The setup, the ceiling, and the other way in

RTSP camera AI detection: how it works, and where per-camera pipelines break down

Adding AI detection to an RTSP camera is, mechanically, a solved problem: point a tool at the stream, run a model on the frames, get an alert. The interesting part is not the model. It is the one configuration choice that decides whether your setup carries one camera or twenty, and the point where the per-camera approach stops being a clean answer and becomes a part-time job. This guide covers both.

Matthew Diakonov, Written with AI

Published May 16, 202610 min read

Direct answer (verified 2026-05-16)

AI detection on an RTSP camera works by pointing a detection tool at the camera's RTSP stream URL. The tool decodes the video, runs an object-detection model on the frames, and fires an alert when it sees a person, vehicle, or package.

Tools that do this include Frigate, Blue Iris paired with CodeProject.AI, Scrypted, and Roboflow Inference. They run on local hardware (a Google Coral accelerator, a consumer GPU) or a hosted endpoint. The one decision that makes or breaks the setup: run detection on the camera's low-resolution substream and reserve the full-resolution main stream for recording. Detecting on the main stream wastes most of your compute and slows every alert down. The approach scales one pipeline per camera, which is perfect for a house and becomes the constraint on a property with 16-plus cameras.

What RTSP gives you, and what it does not

RTSP, the Real Time Streaming Protocol, is a transport. It is the standard way a camera says "here is my video feed, connect and take it." That is the entire job RTSP does. It has no intelligence, no detection, no notion of a person or a car. A camera that "supports RTSP" is a camera you can read a live video stream from using software you choose, instead of being locked to the manufacturer's app.

That is exactly what makes RTSP the foundation for AI detection. The detection is a separate layer that you bolt on. A detection tool opens the RTSP stream the way a media player would, pulls frames out of it, and runs each frame (or every Nth frame) through an object-detection model. The model returns bounding boxes and labels: person at 0.91 confidence, car at 0.84. Rules on top of that decide whether the detection is worth an alert.
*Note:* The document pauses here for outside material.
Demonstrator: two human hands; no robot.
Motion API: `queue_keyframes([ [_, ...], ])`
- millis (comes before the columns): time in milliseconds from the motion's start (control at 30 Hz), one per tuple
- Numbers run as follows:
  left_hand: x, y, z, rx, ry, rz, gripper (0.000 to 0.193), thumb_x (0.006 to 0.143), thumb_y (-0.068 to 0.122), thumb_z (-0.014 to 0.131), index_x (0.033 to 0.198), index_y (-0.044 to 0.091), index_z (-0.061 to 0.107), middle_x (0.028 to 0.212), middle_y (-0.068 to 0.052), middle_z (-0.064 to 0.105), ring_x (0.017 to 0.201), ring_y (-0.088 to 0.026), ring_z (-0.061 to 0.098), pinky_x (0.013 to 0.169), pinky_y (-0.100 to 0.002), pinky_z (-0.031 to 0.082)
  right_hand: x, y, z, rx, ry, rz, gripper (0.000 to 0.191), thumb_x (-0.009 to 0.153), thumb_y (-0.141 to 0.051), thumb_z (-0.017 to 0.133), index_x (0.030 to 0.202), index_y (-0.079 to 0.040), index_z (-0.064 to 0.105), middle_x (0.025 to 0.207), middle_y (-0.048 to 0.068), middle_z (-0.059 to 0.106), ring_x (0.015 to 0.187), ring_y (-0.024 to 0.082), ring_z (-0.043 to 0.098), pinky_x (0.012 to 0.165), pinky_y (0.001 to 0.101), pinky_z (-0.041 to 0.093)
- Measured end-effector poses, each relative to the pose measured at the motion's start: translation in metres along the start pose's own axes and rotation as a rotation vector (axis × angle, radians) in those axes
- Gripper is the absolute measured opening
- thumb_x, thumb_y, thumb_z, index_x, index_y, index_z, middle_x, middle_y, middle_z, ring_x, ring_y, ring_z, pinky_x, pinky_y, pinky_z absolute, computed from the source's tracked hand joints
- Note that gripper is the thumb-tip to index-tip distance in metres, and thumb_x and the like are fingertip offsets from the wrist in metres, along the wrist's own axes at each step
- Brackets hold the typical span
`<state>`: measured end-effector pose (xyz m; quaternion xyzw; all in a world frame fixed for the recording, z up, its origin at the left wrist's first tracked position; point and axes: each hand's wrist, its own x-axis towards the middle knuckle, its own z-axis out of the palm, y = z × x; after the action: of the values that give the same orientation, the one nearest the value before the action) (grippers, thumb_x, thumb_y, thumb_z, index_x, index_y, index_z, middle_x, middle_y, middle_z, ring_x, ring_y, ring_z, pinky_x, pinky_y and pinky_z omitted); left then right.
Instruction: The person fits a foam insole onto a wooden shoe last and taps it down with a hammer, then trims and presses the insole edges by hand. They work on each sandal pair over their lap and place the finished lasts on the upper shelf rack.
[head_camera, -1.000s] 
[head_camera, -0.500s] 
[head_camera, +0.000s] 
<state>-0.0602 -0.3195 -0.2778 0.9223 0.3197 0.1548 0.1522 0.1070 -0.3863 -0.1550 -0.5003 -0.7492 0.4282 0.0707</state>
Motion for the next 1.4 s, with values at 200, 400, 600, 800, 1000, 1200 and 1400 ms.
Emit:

So "RTSP camera AI detection" really means three things stacked: a camera that exposes an RTSP stream, a tool that decodes that stream, and a model that classifies what is in the frames. The next five steps are how you actually assemble that stack.

Adding AI detection to an RTSP camera, step by step

Get both RTSP URLs for every camera

Every IP camera publishes at least two RTSP streams: a full-resolution main stream and a low-resolution substream. On Hikvision the paths are /Streaming/Channels/101 for the main stream and /102 for the substream; behind an NVR, channel 2 is /201 and /202, and so on. On Dahua the same camera answers cam/realmonitor?channel=1&subtype=0 for main and subtype=1 for sub. You need both URLs plus the camera or NVR username and password. Test each one in VLC before you touch any AI tool: if VLC will not open the stream, no detector will either.

Pick where the model runs

The detector has to run somewhere. Three common choices: a Google Coral USB or M.2 accelerator (cheap, handles a handful of substreams comfortably), a consumer NVIDIA GPU (more headroom, more power draw and cost), or a hosted inference endpoint (no local hardware, but every frame leaves the building). For security footage most people keep inference local for latency and privacy. Frigate pairs well with a Coral, Blue Iris pairs with a local CodeProject.AI server, and Scrypted or Roboflow Inference can do either.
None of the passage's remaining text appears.